第31話

「星見 人道参上オオオオオ! さあ、いざ行くぞ若者達よ!」

「おはようございます、星見さん」

「おはようございます」

「お主ら淡白よのう!? いつもと違うではないか!」

「いや、いい加減空から来るのも慣れちゃって……」

「もう気象予報で「星見さん」が出ても驚かないわよね?」


 所により星見さん。石川さんが生える地域もあるでしょう。俺達の中の気象予報はもう天変地異と化している。

 それはそうとして、


「星見さん、ところで今日はばっちり決めてますね?」


 登場よりも、その服装に驚かされる。

 バッチリと全身をダークスーツで決め、靴もよく馴染んでいるものの、よく磨かれてピカピカだ。ネクタイピン一つとっても、俺のような若輩でも分かるくらいにいいものだと分かるくらいに完璧にキメられたその姿はまるで出来るビジネスマンのようで、普段のイメージからは大幅に逸脱している。

 俺が指摘すると星見さんは「待ってました」とばかりにいい笑みを見せ、


「無論。我は元々、世界を駆ける大企業の役員をしておったのだぞ!」

「えええ!? そんなハイスペックだったのこのクソゲーエロオヤジ!?」

「すごいわ! 流石星見さん! ミスターチートスペックね!」

「ワッハッハ、しかも今回行くエジプトの言語もしっかり話せるわ! 我に任せておけい!」


 強くて優しくて豪快で仕事が出来て妻もいる漢。

 もう転生してきたんじゃないかと思うほどのスペック盛り合わせじゃないか。こんなチート男が現実に存在するなんて。


「うう……。男として自信を無くすぜ……」

「大丈夫よ一鬼君。一鬼君もあと20年くらいクソゲーを作ってれば星見さんみたいになれるわ」

「やだなあ! あと20年も刑期があるなんて!」


 チート能力を手に入れたがクソゲー漬けの運命が待っている件について。俺もコントローラーを筆に持ち替える日が来たのだろうか。


「あ、おはようございます星見さんですね!」


 大門が戻ってきた。一昨日の時点で星見さんは空から来るというイメージが定着したのだろう、やはり何も感じていないように笑顔の挨拶だ。
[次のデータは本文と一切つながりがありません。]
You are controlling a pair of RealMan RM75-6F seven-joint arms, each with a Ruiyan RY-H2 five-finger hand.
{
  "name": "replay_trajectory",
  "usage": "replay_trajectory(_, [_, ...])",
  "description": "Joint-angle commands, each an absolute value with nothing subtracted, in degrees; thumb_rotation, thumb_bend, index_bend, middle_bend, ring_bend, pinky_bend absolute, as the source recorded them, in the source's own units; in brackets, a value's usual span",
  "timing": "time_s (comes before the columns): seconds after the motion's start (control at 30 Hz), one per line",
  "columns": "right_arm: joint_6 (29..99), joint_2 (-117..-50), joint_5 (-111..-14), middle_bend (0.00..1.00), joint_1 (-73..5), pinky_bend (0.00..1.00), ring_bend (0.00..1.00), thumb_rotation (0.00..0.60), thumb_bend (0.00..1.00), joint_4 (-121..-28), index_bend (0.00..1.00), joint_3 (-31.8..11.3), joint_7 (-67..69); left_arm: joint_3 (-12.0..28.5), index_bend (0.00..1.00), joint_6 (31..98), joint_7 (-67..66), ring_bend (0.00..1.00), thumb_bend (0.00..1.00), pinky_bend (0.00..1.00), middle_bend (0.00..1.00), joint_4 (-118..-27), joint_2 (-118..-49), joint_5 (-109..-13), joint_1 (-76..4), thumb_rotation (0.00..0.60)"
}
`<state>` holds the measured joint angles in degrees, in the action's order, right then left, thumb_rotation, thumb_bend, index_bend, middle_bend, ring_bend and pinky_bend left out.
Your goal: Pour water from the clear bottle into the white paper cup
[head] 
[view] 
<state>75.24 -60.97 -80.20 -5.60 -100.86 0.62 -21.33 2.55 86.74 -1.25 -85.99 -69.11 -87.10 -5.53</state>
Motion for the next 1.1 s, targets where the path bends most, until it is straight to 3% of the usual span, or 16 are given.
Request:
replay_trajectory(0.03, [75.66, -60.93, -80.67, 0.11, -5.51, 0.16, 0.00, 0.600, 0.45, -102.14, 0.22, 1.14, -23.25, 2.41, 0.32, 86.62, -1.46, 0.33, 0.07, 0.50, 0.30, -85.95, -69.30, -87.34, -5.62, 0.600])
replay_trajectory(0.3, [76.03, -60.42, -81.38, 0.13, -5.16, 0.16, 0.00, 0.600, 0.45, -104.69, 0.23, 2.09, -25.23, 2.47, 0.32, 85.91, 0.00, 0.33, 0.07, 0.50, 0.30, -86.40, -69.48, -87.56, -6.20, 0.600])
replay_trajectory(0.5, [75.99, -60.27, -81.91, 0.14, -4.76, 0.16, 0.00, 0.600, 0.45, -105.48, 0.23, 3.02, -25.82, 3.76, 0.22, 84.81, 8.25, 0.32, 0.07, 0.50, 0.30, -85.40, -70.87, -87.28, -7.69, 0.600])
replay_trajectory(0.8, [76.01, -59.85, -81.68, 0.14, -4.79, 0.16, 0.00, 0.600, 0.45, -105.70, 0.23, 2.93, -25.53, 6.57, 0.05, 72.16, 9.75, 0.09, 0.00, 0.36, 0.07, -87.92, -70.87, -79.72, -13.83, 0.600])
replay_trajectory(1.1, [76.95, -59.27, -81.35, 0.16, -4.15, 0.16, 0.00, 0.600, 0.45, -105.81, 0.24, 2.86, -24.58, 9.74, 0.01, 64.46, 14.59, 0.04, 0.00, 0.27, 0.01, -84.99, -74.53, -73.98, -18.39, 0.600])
 それを見た星見さんは「おお!」と歓喜の笑みを一瞬見せるが、


「……お主、大門嬢か?」

「ええ、そうですよ! 大門 璃虞です!」


 星見さんは真顔で大門の頭からつま先まで見ていき、俺と顔を合わせた。


「一鬼、何だこの気持ちは。この沸き上がってくる謎のもやもやは何だと考える?」

「俺にもよくわかりません、我が師よ」

「何ですか二人して!? 私が素顔を晒すことがそんなに不満ですか!?」

「あー、お主、なんというか、もっと自らを知った方がいいと思うぞ。先人からの戯言だと思って……」

「何でちょっと気を遣ってるんです!?」


 美しさは罪だと思い知らされる。それが大門 璃虞である。


「まあ、なんにせよ! これで全員揃ったのう!」


 星見さんは気を取り直して、全員を取りまとめる。こういう時に頼れるまとめ役がいるのは、素直に心強いものだ。